I want to implement a two-step learning process where:
1) pre-train a model for a few epochs using the loss function loss_1
2) change the loss function to loss_2 and continue the training for fine-tuning

Currently, my approach is:

model.compile(optimizer=opt, loss=loss_1, metrics=['accuracy'])
model.fit_generator(…)
model.compile(optimizer=opt, loss=loss_2, metrics=['accuracy’])
model.fit_generator(…)

Note that the optimizer remains the same, and only the loss function changes. I'd like to smoothly continue training, but with a different loss function. According to this post, re-compiling the model loses the optimizer state. Questions:

a) Will I lose the optimizer state even if I use the same optimizer, eg Adam?
b) if the answer to a) is yes, any suggestions on how to change the loss function to a new one without reseting the optimizer state?

EDIT:
As suggested by Simon Caby and based on this thread, I created a custom loss function with two loss computations that depend on epoch number. However, it does not work for me. My approach:

def loss_wrapper(t_change, current_epoch):
    def custom_loss(y_true, y_pred):
       c_epoch = K.get_value(current_epoch)
       if c_epoch < t_change:
           # compute loss_1
       else:
           # compute loss_2
    return custom_loss

And I compile as follows, after initializing current_epoch:

current_epoch = K.variable(0.)
model.compile(optimizer=opt, loss=loss_wrapper(5, current_epoch), metrics=...)

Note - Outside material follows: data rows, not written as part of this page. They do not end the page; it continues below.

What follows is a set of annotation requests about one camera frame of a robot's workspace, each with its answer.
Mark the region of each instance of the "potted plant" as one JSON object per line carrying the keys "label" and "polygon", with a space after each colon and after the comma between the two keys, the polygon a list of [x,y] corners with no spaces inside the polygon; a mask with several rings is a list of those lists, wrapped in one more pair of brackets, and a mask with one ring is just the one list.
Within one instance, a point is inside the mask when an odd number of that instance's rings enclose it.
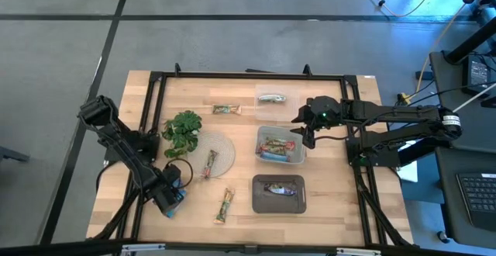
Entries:
{"label": "potted plant", "polygon": [[192,111],[179,112],[174,119],[165,123],[162,137],[170,141],[170,148],[164,153],[168,158],[176,158],[192,152],[198,146],[198,131],[202,128],[202,118]]}

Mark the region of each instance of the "wooden table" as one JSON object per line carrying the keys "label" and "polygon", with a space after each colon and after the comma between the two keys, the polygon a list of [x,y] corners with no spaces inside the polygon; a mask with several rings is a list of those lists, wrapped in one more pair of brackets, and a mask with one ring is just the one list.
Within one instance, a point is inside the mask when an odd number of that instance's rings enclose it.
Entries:
{"label": "wooden table", "polygon": [[[149,71],[130,71],[119,107],[119,118],[129,128],[137,130],[148,84]],[[362,100],[381,103],[374,76],[358,76]],[[188,194],[173,219],[164,217],[151,202],[143,207],[139,230],[140,240],[210,244],[286,244],[286,245],[349,245],[362,246],[357,190],[352,168],[346,159],[342,141],[320,140],[317,148],[307,149],[305,163],[284,166],[257,161],[255,137],[261,125],[293,127],[286,122],[259,121],[254,115],[255,85],[290,85],[301,93],[300,104],[307,97],[328,95],[340,99],[337,81],[274,81],[251,79],[168,78],[160,128],[178,112],[190,109],[202,117],[201,131],[219,131],[234,143],[236,161],[232,168],[219,178],[209,181],[195,178],[187,187]],[[212,115],[212,104],[240,104],[242,115]],[[150,106],[151,125],[155,105]],[[371,130],[385,131],[386,126],[376,124]],[[318,135],[343,137],[344,126],[318,132]],[[163,155],[167,142],[162,139],[155,165],[162,168],[167,161]],[[189,170],[180,162],[184,179]],[[375,168],[381,208],[399,230],[403,238],[412,241],[410,227],[401,195],[398,178],[388,168]],[[88,237],[100,232],[121,206],[128,170],[118,163],[103,174],[100,183]],[[303,214],[258,214],[252,210],[251,182],[254,175],[301,175],[305,179],[307,209]],[[221,206],[224,189],[236,189],[228,211],[226,224],[214,220]],[[377,242],[377,229],[369,209],[373,240]],[[132,217],[128,218],[125,236],[130,235]]]}

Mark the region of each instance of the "concrete floor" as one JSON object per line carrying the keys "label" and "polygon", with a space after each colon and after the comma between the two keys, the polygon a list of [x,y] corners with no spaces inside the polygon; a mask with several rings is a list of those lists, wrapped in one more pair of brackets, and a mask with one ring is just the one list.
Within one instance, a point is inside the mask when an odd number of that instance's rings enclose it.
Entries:
{"label": "concrete floor", "polygon": [[[387,0],[397,13],[420,0]],[[0,0],[0,14],[113,14],[118,0]],[[449,16],[461,0],[427,0],[415,16]],[[127,0],[126,15],[313,14],[377,15],[370,0]],[[305,21],[122,21],[99,94],[119,104],[127,71],[244,71],[255,68],[316,74],[373,74],[384,104],[413,92],[440,23]],[[109,21],[0,21],[0,145],[29,153],[27,164],[0,164],[0,246],[36,239],[69,141],[78,106],[94,76]],[[436,49],[457,46],[477,30],[456,22]],[[424,94],[435,91],[432,86]],[[95,177],[104,150],[86,135],[60,215],[55,242],[83,240],[95,199]],[[407,202],[415,243],[425,248],[494,254],[455,243],[441,244],[440,211]],[[171,252],[170,255],[207,255]]]}

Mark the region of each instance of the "gray tray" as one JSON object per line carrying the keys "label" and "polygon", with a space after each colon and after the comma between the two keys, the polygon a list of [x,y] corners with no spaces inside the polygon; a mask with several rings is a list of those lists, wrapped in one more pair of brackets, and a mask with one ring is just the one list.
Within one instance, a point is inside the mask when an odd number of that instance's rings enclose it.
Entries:
{"label": "gray tray", "polygon": [[[293,196],[264,190],[266,183],[276,182],[296,189]],[[255,175],[252,185],[252,207],[255,213],[304,213],[307,209],[305,180],[300,175]]]}

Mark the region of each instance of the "wrapped snack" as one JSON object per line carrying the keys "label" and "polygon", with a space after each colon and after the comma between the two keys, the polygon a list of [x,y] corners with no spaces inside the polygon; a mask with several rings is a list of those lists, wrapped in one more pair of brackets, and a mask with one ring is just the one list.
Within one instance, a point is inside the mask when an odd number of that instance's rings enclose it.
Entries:
{"label": "wrapped snack", "polygon": [[260,157],[263,159],[267,159],[267,160],[275,160],[275,161],[281,161],[281,162],[289,162],[289,160],[290,160],[289,156],[272,154],[272,153],[266,152],[266,151],[262,151],[260,153]]}
{"label": "wrapped snack", "polygon": [[286,101],[286,97],[279,94],[267,94],[258,97],[258,101],[261,102],[284,102]]}
{"label": "wrapped snack", "polygon": [[285,147],[287,150],[294,150],[295,142],[293,140],[284,140],[268,137],[266,145]]}
{"label": "wrapped snack", "polygon": [[266,144],[260,145],[260,152],[266,151],[272,154],[286,155],[286,147],[282,146],[270,146]]}
{"label": "wrapped snack", "polygon": [[235,114],[241,114],[241,106],[231,106],[231,105],[214,105],[212,109],[213,114],[220,114],[220,113],[235,113]]}
{"label": "wrapped snack", "polygon": [[224,224],[226,222],[227,209],[231,204],[231,201],[234,197],[234,189],[226,189],[224,194],[224,201],[222,202],[222,206],[220,207],[219,214],[214,220],[215,224]]}
{"label": "wrapped snack", "polygon": [[272,192],[274,194],[278,195],[294,195],[296,194],[296,190],[293,190],[289,187],[284,187],[282,185],[279,185],[277,183],[266,183],[263,186],[263,189],[268,192]]}
{"label": "wrapped snack", "polygon": [[212,171],[212,166],[214,165],[214,161],[217,155],[218,153],[213,150],[211,150],[208,154],[207,165],[205,166],[205,168],[203,169],[203,173],[201,174],[204,178],[210,178],[210,172]]}

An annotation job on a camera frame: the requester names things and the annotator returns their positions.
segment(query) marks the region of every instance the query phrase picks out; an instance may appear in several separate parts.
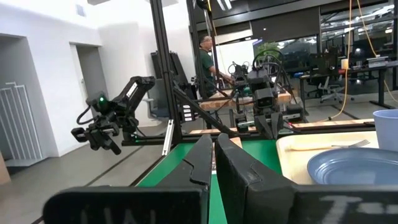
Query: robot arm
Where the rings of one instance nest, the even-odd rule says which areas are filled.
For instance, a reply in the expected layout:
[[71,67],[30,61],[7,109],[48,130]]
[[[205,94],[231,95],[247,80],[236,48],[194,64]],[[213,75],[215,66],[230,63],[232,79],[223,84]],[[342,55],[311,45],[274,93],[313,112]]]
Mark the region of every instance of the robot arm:
[[[90,142],[93,150],[100,147],[105,150],[111,149],[115,154],[120,154],[121,150],[118,145],[110,138],[119,135],[120,128],[124,132],[134,133],[138,126],[138,120],[135,118],[135,110],[137,109],[146,92],[155,85],[154,77],[132,77],[129,83],[123,88],[119,96],[108,101],[103,92],[96,94],[94,97],[86,100],[87,109],[79,115],[78,124],[86,124],[91,121],[87,129],[74,128],[71,133],[78,142]],[[94,108],[100,115],[95,118],[80,122],[81,117]]]

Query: gray floor
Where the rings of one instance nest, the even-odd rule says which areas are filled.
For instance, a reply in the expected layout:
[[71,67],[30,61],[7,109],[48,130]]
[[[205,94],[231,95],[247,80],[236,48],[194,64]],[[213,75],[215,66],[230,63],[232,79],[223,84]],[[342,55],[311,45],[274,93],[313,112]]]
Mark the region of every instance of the gray floor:
[[[356,96],[355,101],[349,101],[345,111],[358,118],[372,118],[372,113],[383,108],[368,103],[377,96]],[[398,106],[386,95],[386,103]],[[321,121],[339,112],[332,107],[341,105],[335,101],[319,104],[318,100],[308,100],[307,119],[311,122]],[[228,110],[220,111],[223,123],[230,126]],[[334,120],[347,120],[352,117],[341,114]],[[153,134],[164,128],[142,128],[145,134]],[[186,132],[203,129],[205,123],[197,119],[191,123],[182,124]],[[121,136],[115,139],[118,144]],[[84,146],[61,158],[47,159],[12,176],[12,182],[0,185],[0,223],[32,223],[41,216],[42,206],[51,195],[69,187],[98,185],[127,186],[141,175],[161,154],[161,146],[123,147],[122,154],[115,156],[111,151],[92,151]]]

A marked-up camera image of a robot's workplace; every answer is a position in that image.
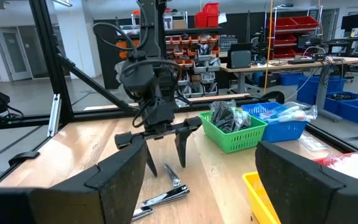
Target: yellow bin
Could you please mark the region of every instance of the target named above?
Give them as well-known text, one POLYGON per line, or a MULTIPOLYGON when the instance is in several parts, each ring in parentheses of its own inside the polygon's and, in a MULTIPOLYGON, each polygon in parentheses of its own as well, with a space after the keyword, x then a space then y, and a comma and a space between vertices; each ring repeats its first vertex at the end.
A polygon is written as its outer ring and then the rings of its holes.
POLYGON ((250 207, 260 224, 279 224, 280 220, 260 181, 258 172, 242 175, 247 186, 250 207))

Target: floor
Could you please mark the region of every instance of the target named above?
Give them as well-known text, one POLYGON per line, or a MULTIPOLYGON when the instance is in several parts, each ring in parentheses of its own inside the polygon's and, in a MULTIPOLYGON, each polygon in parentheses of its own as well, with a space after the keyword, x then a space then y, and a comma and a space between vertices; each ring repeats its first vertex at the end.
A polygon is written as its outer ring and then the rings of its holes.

To update the current_epoch, I create a callback:

class NewCallback(Callback):
    def __init__(self, current_epoch):
        self.current_epoch = current_epoch

    def on_epoch_end(self, epoch, logs={}):
        K.set_value(self.current_epoch, epoch)

model.fit_generator(..., callbacks=[NewCallback(current_epoch)])

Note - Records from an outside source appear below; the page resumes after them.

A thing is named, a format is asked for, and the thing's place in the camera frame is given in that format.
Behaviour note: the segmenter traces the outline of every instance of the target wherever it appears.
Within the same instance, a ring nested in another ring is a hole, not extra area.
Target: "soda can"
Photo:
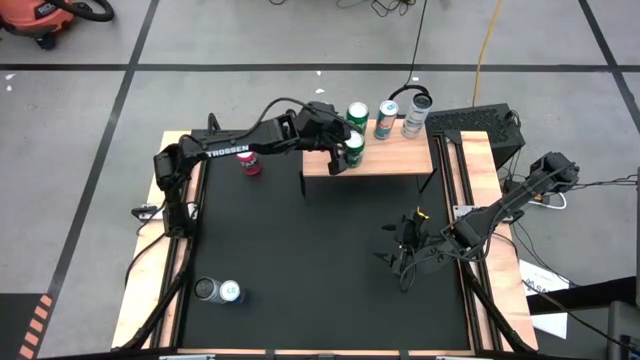
[[[196,298],[202,301],[208,301],[216,304],[224,304],[227,302],[220,293],[222,283],[212,278],[203,277],[196,281],[194,291]]]
[[[240,165],[242,165],[245,174],[255,175],[260,172],[262,167],[258,161],[258,155],[253,151],[236,154],[236,157],[240,160]]]
[[[246,299],[246,292],[240,288],[237,282],[227,280],[220,286],[220,296],[229,303],[241,304]]]
[[[378,119],[376,120],[376,130],[373,132],[373,136],[379,140],[385,140],[391,135],[391,129],[393,123],[398,116],[398,104],[395,101],[385,100],[380,104],[378,110]]]
[[[364,137],[357,131],[351,130],[351,138],[345,141],[347,145],[347,165],[350,168],[357,168],[364,156]]]
[[[411,106],[407,112],[407,116],[404,118],[404,124],[402,125],[402,135],[407,139],[414,139],[418,136],[425,120],[431,110],[431,96],[425,94],[417,94],[411,101]]]
[[[367,122],[369,121],[369,108],[367,105],[356,101],[349,105],[347,109],[347,121],[360,128],[360,133],[364,134],[367,129]]]

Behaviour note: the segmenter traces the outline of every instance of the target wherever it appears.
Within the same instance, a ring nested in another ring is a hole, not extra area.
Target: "white paper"
[[[568,289],[569,283],[566,279],[552,273],[549,270],[543,269],[539,266],[530,264],[526,261],[520,260],[520,275],[522,280],[538,289],[540,292],[548,292],[554,290]],[[525,294],[535,295],[536,292],[524,287]],[[548,314],[548,315],[535,315],[531,317],[533,321],[533,327],[542,330],[551,335],[555,335],[559,338],[567,338],[567,314]]]

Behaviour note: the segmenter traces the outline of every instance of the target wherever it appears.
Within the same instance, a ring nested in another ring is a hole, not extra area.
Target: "black table surface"
[[[242,173],[234,157],[209,162],[193,273],[178,346],[237,349],[469,349],[456,264],[418,274],[406,294],[374,252],[393,252],[393,223],[421,204],[448,223],[443,181],[419,196],[415,176],[308,178],[301,154],[262,156]],[[235,280],[244,304],[193,296],[194,279]]]

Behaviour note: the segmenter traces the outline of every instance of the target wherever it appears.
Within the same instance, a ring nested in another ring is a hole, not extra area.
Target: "red can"
[[[240,165],[247,175],[255,175],[260,172],[261,166],[258,161],[258,155],[253,151],[248,151],[236,155],[240,160]]]

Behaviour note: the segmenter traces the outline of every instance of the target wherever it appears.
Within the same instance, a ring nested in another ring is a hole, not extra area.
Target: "black floor line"
[[[76,209],[73,221],[71,222],[69,233],[67,234],[67,238],[62,247],[60,258],[58,259],[58,264],[56,265],[51,283],[49,284],[48,293],[53,298],[51,312],[53,312],[54,310],[58,297],[60,296],[64,280],[67,276],[69,265],[71,264],[71,259],[73,257],[73,253],[75,252],[76,245],[78,244],[78,239],[82,231],[82,226],[84,225],[85,218],[87,217],[87,212],[89,211],[89,206],[91,205],[91,200],[93,198],[93,194],[95,193],[98,179],[100,178],[100,173],[102,172],[102,167],[104,166],[104,162],[107,158],[109,146],[111,145],[111,140],[113,139],[113,134],[115,133],[116,126],[118,125],[118,120],[120,119],[120,114],[122,113],[122,108],[124,107],[124,103],[131,86],[131,81],[133,80],[133,75],[135,74],[134,65],[137,64],[140,60],[140,55],[142,54],[144,43],[147,39],[147,35],[149,34],[149,29],[151,28],[151,23],[153,21],[156,9],[158,8],[158,1],[159,0],[151,0],[151,3],[149,4],[149,8],[147,10],[142,28],[138,35],[133,54],[131,55],[131,59],[129,60],[129,67],[123,76],[120,89],[118,90],[113,108],[111,109],[111,115],[109,116],[109,120],[107,121],[104,133],[102,134],[102,139],[100,140],[100,145],[98,146],[98,150],[96,152],[96,157],[93,161],[93,165],[91,166],[89,177],[87,178],[84,190],[82,191],[82,196],[80,197],[78,208]]]
[[[620,91],[620,95],[622,96],[622,100],[624,101],[624,104],[627,106],[629,115],[631,116],[631,119],[635,123],[638,131],[640,131],[640,110],[638,110],[638,104],[636,103],[635,97],[633,96],[631,89],[629,89],[629,85],[627,84],[627,81],[624,79],[624,76],[622,75],[622,72],[621,72],[622,68],[630,70],[630,69],[637,69],[637,66],[635,65],[624,66],[624,67],[618,66],[618,63],[615,57],[613,56],[613,52],[611,51],[609,44],[607,44],[607,40],[604,38],[604,34],[600,29],[600,25],[598,25],[598,20],[596,20],[596,17],[593,14],[593,11],[591,10],[591,6],[589,6],[589,3],[587,2],[587,0],[578,0],[578,2],[580,3],[580,7],[584,12],[584,16],[587,18],[587,22],[589,23],[589,26],[591,27],[593,36],[596,38],[596,42],[600,47],[600,51],[602,51],[602,55],[607,61],[607,65],[611,66],[611,68],[613,69],[613,71],[611,72],[611,75],[613,76],[613,79],[616,82],[616,86],[618,86],[618,90]]]
[[[0,71],[126,71],[129,64],[0,64]],[[475,72],[476,64],[416,64],[415,71]],[[248,72],[248,71],[409,71],[410,64],[135,64],[135,71],[158,72]],[[598,73],[640,72],[640,65],[531,65],[486,64],[482,72]]]

The callback updates self.current_epoch every epoch correctly. But the update does not reach the custom loss function. Instead, current_epoch keeps the initialization value forever, and loss_2 is never executed.

Any suggestion is welcome, thanks!

回答1:

My answers : a) yes, and you should probably make your own learning rate scheduler in order to keep control of it :

keras.callbacks.LearningRateScheduler(schedule, verbose=0)

b) yes you can create your own loss function, including one that flutuates between two different loss methods. see : "Advanced Keras — Constructing Complex Custom Losses and Metrics" https://towardsdatascience.com/advanced-keras-constructing-complex-custom-losses-and-metrics-c07ca130a618



回答2:

If you change:

def loss_wrapper(t_change, current_epoch):
    def custom_loss(y_true, y_pred):
        c_epoch = K.get_value(current_epoch)
        if c_epoch < t_change:
            # compute loss_1
        else:
            # compute loss_2
    return custom_loss

to:

def loss_wrapper(t_change, current_epoch):
    def custom_loss(y_true, y_pred):
        # compute loss_1 and loss_2
        bool_case_1=K.less(current_epoch,t_change)
        num_case_1=K.cast(bool_case_1,"float32")
        loss = (num_case_1)*loss_1 + (1-num_case_1)*loss_2
        return loss
    return custom_loss

it works.

We are essentially required to turn python code into compositions of backend functions for the loss to work without having to update in a re-compile of model.compile(...). I am not satisfied with these hacks, and wish it was possible to set model.loss in a callback without re-compiling model.compile(...) after (since then the optimizer states are reset).